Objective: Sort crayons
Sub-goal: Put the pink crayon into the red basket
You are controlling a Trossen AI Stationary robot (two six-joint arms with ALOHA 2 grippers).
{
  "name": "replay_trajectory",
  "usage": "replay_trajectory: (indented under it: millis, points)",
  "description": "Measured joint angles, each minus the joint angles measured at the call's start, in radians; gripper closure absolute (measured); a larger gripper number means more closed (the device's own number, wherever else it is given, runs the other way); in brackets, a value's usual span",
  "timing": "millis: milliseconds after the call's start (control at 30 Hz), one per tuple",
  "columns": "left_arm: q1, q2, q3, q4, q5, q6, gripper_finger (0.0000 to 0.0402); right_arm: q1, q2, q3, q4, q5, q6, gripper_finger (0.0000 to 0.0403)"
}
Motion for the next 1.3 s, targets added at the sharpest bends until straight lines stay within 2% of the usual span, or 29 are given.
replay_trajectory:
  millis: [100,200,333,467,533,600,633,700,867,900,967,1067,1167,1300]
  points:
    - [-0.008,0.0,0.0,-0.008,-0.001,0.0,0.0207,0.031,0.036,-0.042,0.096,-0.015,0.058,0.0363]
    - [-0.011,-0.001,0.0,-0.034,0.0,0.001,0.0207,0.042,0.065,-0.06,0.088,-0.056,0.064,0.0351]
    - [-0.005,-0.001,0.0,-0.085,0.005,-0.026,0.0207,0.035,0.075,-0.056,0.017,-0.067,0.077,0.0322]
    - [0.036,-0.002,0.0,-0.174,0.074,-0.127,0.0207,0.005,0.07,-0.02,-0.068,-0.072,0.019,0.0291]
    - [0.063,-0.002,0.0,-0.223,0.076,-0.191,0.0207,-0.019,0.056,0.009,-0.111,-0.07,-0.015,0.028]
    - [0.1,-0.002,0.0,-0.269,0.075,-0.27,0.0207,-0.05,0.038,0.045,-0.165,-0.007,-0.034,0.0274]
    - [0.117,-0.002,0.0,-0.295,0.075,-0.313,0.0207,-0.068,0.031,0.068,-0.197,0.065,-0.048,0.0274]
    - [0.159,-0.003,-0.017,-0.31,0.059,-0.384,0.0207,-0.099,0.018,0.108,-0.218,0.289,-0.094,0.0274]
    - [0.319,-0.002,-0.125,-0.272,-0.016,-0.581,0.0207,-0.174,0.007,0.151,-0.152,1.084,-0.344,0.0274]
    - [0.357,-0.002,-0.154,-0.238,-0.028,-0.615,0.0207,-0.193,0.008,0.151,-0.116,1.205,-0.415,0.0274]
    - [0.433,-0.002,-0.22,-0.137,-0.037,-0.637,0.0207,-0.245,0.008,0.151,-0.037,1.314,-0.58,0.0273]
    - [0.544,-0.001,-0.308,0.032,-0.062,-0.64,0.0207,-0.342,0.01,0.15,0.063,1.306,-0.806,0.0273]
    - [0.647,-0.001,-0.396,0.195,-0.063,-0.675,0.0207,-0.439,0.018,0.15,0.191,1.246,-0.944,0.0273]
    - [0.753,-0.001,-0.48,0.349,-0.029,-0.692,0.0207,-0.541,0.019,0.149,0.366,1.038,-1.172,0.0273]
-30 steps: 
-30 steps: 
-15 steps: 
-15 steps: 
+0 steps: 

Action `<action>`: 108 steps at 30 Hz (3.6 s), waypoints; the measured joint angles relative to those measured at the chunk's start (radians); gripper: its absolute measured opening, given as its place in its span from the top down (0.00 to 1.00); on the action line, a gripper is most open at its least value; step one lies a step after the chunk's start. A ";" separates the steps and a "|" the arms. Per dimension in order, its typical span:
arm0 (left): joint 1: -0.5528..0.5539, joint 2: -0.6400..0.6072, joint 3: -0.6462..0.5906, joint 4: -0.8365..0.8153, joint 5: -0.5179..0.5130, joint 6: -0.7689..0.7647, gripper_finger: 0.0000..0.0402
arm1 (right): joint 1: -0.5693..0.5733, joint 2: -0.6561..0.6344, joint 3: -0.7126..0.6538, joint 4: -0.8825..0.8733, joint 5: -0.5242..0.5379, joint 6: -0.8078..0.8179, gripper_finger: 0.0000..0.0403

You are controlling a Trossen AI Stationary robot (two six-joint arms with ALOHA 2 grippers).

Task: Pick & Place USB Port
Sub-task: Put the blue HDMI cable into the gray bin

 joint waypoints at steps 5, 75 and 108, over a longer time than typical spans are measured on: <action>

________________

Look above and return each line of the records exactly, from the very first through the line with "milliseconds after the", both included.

### Task response
Objective: Sort crayons
Sub-goal: Put the pink crayon into the red basket
You are controlling a Trossen AI Stationary robot (two six-joint arms with ALOHA 2 grippers).
{
  "name": "replay_trajectory",
  "usage": "replay_trajectory: (indented under it: millis, points)",
  "description": "Measured joint angles, each minus the joint angles measured at the call's start, in radians; gripper closure absolute (measured); a larger gripper number means more closed (the device's own number, wherever else it is given, runs the other way); in brackets, a value's usual span",
  "timing": "millis: milliseconds after the call's start (control at 30 Hz), one per tuple",

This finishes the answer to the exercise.